Work instruction: Retype the listing below exactly, pictures removed.

Dataset section:
[Start of section]
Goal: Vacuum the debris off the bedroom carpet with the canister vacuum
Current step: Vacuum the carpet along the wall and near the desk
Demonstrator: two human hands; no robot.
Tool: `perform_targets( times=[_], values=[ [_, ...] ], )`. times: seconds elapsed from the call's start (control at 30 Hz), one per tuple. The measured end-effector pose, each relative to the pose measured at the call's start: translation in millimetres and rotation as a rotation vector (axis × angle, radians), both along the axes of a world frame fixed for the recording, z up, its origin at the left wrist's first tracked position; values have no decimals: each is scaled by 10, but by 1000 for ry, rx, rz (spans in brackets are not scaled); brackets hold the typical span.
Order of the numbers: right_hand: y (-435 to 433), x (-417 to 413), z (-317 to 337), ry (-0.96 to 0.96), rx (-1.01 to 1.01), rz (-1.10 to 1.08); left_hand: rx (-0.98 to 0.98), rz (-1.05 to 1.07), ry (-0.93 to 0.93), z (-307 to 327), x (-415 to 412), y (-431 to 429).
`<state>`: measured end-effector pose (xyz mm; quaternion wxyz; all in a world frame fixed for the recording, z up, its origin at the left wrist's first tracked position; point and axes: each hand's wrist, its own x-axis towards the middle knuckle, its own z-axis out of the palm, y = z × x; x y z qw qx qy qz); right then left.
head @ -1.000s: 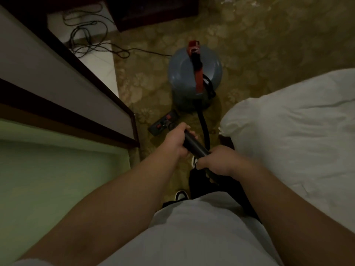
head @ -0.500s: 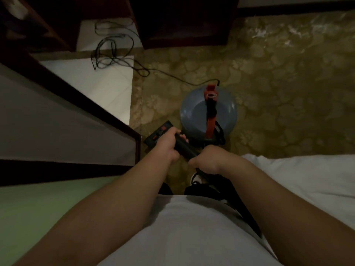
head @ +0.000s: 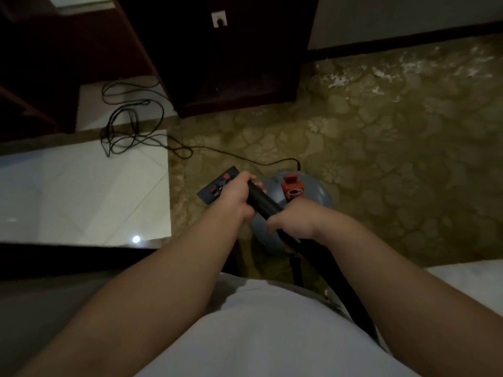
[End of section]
Solution to the problem:
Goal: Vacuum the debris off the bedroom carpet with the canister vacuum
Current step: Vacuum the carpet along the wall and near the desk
Demonstrator: two human hands; no robot.
Tool: `perform_targets( times=[_], values=[ [_, ...] ], )`. times: seconds elapsed from the call's start (control at 30 Hz), one per tuple. The measured end-effector pose, each relative to the pose measured at the call's start: translation in millimetres and rotation as a rotation vector (axis × angle, radians), both along the axes of a world frame fixed for the recording, z up, its origin at the left wrist's first tracked position; values have no decimals: each is scaled by 10, but by 1000 for ry, rx, rz (spans in brackets are not scaled); brackets hold the typical span.
Order of the numbers: right_hand: y (-435 to 433), x (-417 to 413), z (-317 to 337), ry (-0.96 to 0.96), rx (-1.01 to 1.01), rz (-1.10 to 1.08); left_hand: rx (-0.98 to 0.98), rz (-1.05 to 1.07), ry (-0.93 to 0.93), z (-307 to 327), x (-415 to 412), y (-431 to 429).
`<state>`: measured end-effector pose (xyz mm; quaternion wxyz; all in a world frame fixed for the recording, z up, its origin at the left wrist's first tracked position; point and axes: each hand's wrist, its own x-axis towards the middle knuckle, its own z-axis out of the palm, y = z × x; x y z qw qx qy qz); right then left.
head @ -1.000s: 
head @ -0.500s: 
head @ +0.000s: 

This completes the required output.